Stored dataset items

"""

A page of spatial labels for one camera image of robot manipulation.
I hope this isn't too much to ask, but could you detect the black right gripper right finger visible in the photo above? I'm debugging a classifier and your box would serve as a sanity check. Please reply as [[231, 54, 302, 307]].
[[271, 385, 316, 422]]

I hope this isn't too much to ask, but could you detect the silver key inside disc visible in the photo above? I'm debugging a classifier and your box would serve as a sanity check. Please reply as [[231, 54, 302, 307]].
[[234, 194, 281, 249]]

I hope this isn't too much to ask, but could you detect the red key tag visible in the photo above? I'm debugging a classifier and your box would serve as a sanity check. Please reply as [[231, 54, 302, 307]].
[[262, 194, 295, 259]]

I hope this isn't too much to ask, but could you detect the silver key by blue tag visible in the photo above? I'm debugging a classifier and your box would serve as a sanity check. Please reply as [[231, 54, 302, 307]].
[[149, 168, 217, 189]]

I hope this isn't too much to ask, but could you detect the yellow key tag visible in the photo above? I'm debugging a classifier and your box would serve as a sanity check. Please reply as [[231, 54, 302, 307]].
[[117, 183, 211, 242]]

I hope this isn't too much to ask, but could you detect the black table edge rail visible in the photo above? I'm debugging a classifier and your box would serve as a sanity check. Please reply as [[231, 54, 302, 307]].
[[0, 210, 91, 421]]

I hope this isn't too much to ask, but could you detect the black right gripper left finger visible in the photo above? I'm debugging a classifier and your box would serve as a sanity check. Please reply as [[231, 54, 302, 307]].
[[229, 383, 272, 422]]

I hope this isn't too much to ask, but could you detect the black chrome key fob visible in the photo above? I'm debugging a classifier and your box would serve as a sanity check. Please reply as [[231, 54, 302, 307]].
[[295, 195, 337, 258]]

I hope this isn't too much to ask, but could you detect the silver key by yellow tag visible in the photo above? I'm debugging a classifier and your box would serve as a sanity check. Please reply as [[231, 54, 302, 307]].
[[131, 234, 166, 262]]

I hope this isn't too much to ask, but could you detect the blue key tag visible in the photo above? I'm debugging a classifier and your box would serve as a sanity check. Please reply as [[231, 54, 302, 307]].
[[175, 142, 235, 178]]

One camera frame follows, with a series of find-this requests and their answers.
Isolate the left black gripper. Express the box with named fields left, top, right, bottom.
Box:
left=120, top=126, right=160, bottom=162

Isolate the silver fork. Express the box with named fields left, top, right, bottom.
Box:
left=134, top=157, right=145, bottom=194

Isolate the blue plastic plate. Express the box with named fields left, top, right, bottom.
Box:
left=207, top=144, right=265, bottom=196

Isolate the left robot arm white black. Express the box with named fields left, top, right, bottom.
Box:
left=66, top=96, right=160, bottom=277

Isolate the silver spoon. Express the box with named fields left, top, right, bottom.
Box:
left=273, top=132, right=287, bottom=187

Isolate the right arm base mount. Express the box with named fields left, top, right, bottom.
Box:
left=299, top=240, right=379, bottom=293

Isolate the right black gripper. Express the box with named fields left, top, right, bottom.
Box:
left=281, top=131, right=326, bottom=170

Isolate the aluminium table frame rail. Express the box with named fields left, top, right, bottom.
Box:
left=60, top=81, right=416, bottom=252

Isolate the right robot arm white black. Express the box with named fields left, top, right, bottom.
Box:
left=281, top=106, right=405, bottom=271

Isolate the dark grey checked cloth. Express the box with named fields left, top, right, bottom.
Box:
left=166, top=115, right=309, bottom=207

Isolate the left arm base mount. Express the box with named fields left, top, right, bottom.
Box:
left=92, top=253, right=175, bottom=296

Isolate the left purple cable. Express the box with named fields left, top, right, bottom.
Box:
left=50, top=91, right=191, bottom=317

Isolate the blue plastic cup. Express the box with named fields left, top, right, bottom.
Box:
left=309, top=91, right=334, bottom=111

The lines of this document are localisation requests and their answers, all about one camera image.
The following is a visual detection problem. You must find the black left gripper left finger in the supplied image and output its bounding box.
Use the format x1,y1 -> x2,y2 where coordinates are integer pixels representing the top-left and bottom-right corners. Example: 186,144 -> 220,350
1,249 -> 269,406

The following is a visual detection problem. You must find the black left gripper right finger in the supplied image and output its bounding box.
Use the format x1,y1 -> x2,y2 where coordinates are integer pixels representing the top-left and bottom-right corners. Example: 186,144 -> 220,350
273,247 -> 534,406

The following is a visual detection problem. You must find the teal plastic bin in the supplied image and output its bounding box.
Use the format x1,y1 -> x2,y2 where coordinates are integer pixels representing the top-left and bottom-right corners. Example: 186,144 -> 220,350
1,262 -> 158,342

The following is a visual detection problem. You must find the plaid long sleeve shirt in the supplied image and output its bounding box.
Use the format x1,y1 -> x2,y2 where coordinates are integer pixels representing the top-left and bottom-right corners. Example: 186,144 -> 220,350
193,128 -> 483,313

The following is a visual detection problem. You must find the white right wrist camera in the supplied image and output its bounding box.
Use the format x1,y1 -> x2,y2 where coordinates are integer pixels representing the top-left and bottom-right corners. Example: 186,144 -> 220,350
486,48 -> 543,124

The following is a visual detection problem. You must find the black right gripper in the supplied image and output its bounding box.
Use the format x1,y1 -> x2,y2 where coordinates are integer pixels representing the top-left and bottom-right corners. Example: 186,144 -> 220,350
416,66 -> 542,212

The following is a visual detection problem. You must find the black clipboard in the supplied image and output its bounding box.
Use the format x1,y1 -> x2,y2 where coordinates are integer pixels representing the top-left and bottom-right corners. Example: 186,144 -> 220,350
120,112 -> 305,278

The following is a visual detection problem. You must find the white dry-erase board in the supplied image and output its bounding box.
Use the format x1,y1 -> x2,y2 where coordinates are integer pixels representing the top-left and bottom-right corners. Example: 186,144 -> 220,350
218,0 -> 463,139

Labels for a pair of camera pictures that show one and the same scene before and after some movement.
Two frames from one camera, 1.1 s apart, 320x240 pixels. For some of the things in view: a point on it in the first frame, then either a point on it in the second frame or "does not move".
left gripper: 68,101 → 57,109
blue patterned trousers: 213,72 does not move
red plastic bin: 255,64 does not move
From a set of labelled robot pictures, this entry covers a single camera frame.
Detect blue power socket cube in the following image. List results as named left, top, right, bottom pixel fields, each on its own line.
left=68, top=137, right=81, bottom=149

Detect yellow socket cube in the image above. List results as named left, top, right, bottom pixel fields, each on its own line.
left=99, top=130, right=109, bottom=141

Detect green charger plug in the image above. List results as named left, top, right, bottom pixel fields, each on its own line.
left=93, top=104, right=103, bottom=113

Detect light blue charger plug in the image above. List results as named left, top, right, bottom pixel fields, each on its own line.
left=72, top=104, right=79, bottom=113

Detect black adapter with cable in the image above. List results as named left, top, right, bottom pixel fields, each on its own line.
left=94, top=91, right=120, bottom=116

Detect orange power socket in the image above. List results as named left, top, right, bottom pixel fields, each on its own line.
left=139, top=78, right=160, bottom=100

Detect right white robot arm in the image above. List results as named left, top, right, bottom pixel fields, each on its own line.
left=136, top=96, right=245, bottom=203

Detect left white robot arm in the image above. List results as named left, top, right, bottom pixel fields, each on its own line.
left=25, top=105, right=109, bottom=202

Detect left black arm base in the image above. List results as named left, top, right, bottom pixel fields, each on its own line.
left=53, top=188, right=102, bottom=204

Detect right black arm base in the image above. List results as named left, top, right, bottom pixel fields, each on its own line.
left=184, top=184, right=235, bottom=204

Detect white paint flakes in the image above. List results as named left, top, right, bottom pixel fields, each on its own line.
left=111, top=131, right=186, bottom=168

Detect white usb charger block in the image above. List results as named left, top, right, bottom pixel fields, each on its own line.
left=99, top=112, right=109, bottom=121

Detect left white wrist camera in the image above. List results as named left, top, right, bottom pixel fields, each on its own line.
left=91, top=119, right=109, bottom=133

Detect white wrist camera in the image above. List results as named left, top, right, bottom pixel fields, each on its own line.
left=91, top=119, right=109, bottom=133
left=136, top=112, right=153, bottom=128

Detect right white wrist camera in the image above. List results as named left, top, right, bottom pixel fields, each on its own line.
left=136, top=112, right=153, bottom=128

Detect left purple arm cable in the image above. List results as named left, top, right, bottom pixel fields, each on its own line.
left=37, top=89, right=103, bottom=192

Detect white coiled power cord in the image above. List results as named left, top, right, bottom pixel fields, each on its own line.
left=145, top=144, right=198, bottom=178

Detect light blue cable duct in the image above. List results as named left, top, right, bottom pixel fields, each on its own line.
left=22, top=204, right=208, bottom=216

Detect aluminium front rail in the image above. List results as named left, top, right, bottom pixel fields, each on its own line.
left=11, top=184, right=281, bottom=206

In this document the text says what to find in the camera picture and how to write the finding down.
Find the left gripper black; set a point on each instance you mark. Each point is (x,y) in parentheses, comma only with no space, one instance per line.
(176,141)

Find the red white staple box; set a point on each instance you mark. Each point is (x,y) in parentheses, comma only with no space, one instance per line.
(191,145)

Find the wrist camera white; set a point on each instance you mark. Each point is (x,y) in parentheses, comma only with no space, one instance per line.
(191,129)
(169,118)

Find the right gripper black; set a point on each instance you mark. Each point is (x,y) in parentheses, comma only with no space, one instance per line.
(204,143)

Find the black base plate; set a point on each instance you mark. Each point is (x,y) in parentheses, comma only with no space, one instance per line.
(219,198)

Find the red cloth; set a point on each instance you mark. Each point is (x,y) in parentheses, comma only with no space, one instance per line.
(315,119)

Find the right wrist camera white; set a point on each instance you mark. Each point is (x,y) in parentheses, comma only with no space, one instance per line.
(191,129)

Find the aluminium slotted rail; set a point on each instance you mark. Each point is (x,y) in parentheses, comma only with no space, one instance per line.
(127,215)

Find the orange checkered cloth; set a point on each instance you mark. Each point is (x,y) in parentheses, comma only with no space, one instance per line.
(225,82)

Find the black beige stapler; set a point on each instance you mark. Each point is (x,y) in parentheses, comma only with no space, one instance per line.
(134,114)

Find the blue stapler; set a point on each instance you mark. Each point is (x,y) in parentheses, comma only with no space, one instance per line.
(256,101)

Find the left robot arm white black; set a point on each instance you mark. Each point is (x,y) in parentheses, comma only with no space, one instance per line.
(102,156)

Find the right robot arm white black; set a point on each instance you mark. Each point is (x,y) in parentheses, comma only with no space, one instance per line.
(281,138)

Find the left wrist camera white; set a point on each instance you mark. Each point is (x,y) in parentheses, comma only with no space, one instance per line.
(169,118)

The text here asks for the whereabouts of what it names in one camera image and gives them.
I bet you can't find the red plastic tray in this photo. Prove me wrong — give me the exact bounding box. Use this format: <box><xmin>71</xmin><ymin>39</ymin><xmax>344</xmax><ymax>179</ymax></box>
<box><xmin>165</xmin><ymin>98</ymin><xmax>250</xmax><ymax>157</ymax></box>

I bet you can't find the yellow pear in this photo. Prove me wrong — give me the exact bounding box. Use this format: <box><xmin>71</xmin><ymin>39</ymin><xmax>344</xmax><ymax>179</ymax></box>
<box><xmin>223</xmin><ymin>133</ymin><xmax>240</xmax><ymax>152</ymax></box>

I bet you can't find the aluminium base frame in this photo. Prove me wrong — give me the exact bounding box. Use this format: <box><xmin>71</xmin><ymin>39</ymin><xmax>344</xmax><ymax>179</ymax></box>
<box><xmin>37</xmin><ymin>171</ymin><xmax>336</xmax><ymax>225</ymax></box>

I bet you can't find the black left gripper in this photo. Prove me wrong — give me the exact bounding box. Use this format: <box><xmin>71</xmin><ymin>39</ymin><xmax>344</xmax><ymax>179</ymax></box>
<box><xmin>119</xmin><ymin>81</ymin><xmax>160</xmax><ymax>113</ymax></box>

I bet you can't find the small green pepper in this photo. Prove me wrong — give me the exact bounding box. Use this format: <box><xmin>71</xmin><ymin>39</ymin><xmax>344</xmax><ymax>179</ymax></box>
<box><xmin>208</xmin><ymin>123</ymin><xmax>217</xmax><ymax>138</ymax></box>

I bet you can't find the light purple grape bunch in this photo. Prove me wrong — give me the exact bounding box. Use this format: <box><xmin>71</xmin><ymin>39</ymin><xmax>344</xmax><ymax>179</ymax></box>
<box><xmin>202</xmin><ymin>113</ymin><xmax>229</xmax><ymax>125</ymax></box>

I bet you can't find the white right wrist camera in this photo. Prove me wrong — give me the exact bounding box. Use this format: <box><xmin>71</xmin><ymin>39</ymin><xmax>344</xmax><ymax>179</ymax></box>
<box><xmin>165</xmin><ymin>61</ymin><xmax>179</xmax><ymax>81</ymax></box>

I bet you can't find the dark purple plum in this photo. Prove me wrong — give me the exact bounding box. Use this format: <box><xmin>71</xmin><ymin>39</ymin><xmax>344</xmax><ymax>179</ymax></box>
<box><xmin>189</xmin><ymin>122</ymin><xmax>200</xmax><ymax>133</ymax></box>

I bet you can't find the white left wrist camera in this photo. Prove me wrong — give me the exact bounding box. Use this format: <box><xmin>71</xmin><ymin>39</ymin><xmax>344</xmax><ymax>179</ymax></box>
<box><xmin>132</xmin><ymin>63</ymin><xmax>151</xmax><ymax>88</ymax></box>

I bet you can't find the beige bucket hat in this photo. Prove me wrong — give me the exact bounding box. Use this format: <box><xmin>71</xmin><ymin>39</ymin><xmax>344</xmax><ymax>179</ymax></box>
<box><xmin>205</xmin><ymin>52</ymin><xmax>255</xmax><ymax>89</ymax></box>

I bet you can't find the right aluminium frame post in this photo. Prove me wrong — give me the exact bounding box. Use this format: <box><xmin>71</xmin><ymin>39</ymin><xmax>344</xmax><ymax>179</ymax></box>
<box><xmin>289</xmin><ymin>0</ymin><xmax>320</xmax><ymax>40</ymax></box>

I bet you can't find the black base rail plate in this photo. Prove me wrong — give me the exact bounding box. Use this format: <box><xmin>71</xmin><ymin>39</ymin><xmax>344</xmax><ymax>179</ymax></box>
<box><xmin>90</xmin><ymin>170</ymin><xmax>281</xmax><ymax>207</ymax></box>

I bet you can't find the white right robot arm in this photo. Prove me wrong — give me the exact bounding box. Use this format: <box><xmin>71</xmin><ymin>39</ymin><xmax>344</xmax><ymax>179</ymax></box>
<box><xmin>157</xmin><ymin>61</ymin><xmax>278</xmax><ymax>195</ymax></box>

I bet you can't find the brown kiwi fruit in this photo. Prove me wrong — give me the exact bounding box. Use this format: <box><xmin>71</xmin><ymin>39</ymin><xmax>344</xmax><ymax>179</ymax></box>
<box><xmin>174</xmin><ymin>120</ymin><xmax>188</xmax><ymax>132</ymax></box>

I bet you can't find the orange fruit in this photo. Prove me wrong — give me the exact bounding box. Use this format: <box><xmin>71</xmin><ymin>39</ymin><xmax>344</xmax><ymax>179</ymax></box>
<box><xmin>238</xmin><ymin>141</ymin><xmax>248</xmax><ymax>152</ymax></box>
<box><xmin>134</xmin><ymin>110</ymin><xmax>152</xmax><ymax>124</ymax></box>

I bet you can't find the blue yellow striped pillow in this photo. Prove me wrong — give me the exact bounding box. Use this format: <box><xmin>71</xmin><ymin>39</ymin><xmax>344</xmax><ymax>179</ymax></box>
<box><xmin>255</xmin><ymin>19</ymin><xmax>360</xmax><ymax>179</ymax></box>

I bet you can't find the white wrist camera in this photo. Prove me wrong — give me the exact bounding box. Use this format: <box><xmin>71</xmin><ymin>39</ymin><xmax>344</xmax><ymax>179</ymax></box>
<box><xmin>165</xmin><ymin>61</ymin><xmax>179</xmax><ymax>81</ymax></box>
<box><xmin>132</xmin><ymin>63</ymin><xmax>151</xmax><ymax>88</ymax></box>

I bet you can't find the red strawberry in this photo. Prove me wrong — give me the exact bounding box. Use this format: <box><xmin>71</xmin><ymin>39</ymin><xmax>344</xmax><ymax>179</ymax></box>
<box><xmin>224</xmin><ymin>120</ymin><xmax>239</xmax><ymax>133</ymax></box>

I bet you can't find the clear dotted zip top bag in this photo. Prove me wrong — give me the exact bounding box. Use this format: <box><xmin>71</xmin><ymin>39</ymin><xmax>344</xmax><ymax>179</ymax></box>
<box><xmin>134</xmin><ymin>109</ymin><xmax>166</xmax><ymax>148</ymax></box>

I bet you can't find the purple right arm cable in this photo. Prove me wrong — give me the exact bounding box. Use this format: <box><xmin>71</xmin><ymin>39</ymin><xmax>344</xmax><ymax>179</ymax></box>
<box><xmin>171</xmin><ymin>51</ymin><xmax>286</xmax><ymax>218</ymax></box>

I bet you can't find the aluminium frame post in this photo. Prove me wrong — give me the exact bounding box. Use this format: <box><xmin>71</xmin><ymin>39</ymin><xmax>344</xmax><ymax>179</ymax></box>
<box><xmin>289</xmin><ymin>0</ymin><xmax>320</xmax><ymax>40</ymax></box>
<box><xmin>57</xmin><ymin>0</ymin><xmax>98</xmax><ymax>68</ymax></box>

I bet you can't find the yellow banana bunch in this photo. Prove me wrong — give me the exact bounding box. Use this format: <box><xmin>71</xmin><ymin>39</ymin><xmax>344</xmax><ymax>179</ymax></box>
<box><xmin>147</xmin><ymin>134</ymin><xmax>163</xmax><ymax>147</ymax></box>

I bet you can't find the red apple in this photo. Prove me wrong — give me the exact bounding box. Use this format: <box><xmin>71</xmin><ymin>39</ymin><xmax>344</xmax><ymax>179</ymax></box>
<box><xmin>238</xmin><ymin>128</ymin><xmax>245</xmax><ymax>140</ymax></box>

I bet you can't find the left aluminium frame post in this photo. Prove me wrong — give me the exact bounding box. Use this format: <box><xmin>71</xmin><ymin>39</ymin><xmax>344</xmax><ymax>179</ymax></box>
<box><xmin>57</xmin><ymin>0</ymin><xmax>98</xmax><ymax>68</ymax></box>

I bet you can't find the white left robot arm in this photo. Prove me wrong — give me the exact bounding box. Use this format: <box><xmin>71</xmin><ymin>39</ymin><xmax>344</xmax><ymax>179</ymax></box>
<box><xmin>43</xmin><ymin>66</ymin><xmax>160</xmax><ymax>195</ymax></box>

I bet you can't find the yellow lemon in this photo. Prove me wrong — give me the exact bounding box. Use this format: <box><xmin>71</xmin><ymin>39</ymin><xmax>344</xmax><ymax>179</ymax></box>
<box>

"""

Look over the records above and filter for each line with the word "text".

In this document the text says what to find in the camera picture and how to write the finding down.
The text here asks for the whereabouts of what it names in one camera image and gives them.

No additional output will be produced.